O futuro depende, em grande medida, das respostas que se conseguem dar no presente, que é contínuo. Mesmo no contexto de revoluções, o tempo propiciador de avanços extraordinários é muito curto. Por isso, habituei-me a acreditar em quem aconselha: se queres um bom futuro, trata eficazmente do presente.
Os nossos governantes e responsáveis de muitas organizações privadas seguem perigosamente o caminho oposto. Usam e abusam do tecno deslumbramento com que nos tentam fazer levitar, esquecendo-se, por exemplo, de respostas urgentes aos impactos da digitalização e outros, como vimos esta semana com o ataque cibernético à TAP; e, convocam continuamente a instituição “crise” para criar as situações de exceção com que eliminam direitos e aumentam a exploração e a pobreza.
O Conselho de Finanças Públicas apresentou cálculos perspetivando que um trabalhador que recebe os 12 meses do ano, o subsídio de férias e o de Natal - que não veja o seu salário atualizado de acordo com a inflação - irá ter uma perda equivalente a um salário. O governo pode propagandear objetivos genéricos de futuro na sua Agenda do Trabalho Digno, sem responder à premência de negociações para atualizar salários nos setores público e privado? Então, as retribuições justas não são um dos princípios basilares do trabalho digno? Como será possível um Acordo sobre Competitividade e Rendimentos, para o imediato e o curto prazo, fora daquela Agenda?
Para justificar perdas nos salários ou nas pensões de reforma, o governo martela rapidamente “estudos técnicos”. Porque não se municia de trabalhos sérios que apontem caminhos de recuperação dessas perdas, em vez de as justificar?
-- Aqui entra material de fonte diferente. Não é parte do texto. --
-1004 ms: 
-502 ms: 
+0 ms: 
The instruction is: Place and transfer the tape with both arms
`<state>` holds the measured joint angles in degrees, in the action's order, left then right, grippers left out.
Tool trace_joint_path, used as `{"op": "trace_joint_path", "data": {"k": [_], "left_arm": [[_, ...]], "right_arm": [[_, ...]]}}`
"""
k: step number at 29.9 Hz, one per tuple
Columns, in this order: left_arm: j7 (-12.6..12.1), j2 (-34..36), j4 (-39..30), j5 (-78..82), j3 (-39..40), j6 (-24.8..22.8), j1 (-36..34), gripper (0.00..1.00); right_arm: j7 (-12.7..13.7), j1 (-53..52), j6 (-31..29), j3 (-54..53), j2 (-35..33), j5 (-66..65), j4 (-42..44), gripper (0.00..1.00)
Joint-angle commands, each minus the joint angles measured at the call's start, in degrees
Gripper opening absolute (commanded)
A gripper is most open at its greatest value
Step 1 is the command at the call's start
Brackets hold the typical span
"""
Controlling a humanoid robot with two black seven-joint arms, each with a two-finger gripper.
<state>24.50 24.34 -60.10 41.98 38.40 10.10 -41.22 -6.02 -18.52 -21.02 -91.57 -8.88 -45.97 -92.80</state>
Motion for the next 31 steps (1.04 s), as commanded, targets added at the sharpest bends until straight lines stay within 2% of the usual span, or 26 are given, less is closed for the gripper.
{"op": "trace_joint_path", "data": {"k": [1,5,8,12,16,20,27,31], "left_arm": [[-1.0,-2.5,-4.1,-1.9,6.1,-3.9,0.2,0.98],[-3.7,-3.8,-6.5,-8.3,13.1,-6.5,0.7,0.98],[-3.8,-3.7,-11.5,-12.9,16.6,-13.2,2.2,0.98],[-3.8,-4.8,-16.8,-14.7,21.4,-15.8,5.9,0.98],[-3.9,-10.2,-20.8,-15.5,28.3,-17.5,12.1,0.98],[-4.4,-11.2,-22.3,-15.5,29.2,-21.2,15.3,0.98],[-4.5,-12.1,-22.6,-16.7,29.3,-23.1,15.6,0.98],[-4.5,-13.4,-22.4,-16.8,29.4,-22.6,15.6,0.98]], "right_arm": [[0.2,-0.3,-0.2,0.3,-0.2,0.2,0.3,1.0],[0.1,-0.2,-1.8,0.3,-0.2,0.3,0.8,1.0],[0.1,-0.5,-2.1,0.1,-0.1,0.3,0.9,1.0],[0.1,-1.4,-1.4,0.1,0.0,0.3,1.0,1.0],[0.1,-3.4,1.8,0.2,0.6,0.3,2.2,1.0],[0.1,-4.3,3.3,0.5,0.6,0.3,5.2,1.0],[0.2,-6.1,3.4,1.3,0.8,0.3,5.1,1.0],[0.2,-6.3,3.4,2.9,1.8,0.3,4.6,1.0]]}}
O que leva o governador do Banco de Portugal (e governantes) a clamar contra a atualização justa das pensões, não é a preocupação com a sustentabilidade da Segurança Social, mas sim poder continuar a utilizar os milhares de milhões de euros dos saldos positivos da gestão do Sistema (é dinheiro só do trabalho) para concretizar a sua visão de Orçamentos do Estado com contas certas.
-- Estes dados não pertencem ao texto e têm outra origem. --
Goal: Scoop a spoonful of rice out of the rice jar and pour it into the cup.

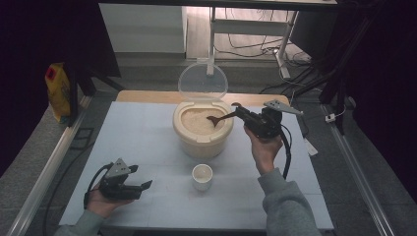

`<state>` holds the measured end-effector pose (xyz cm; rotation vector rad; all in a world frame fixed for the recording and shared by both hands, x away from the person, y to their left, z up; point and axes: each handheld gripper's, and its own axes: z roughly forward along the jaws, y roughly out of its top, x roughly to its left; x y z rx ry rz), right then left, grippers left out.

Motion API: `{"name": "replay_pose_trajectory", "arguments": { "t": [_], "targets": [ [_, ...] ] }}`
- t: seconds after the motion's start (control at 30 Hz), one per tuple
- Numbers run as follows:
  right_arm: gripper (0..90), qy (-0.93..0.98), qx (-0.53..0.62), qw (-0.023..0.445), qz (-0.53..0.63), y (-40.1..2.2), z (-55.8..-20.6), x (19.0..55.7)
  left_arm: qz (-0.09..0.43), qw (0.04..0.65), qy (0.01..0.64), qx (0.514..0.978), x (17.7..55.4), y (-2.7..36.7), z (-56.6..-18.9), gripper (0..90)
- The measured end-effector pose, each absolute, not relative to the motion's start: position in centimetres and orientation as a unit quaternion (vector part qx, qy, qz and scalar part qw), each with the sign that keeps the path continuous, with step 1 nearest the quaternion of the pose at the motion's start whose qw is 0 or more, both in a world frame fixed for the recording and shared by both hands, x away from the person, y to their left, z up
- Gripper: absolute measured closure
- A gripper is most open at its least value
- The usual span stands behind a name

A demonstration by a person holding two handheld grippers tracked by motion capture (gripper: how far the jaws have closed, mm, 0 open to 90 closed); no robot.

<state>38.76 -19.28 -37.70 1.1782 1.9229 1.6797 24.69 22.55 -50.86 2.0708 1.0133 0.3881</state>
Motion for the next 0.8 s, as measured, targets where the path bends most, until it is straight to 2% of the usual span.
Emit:
{"name": "replay_pose_trajectory", "arguments": {
  "t": [0.8],
  "targets": [
    [83.2,0.595,0.511,0.052,0.619,-20.8,-39.9,39.7,0.154,0.393,0.399,0.814,24.7,22.7,-50.8,21.7]
  ]
}}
No momento, setores patronais oportunistas, invocam impactos reais e imaginários de crises e catástrofes para tentarem conquistar a redução do IRC. Porque razão o governo não faz uma informação rigorosa sobre o que se passa com este imposto? Existem estudos fundamentados sobre o que significam as exceções e regras de favorecimento fiscal. Mais de 50% das empresas não pagam IRC; e, se pagassem as taxas que alguns líderes empresariais dizem pagar, o Estado receberia quatro vezes mais do que recebe. Os apoios às empresas devem, pois, dirigir-se às que deles necessitam e merecem, por assumirem contrapartidas necessárias.
O Presidente da República (PR) anda desaustinado: quer que o governo apresente “a visão que tem para o próximo ano", pois “o que vem aí é mau". Marcelo quer que os portugueses se acomodem às perdas de rendimentos que já tiveram e à não atualização de salários e pensões a que têm direito, agora. Quer a aceitação precoce do empobrecimento. Um PR democrata, consciente dos desafios do presente e do futuro próximo e deitando mão de valores éticos e morais devia exigir, mais que nunca, uma justa distribuição da riqueza e ajudar a que os mais frágeis sejam capacitados agora, para poderem enfrentar problemas maiores que podem surgir.
Não aceitemos a “normalização” das crises. Exijamos respostas aos problemas do presente contínuo.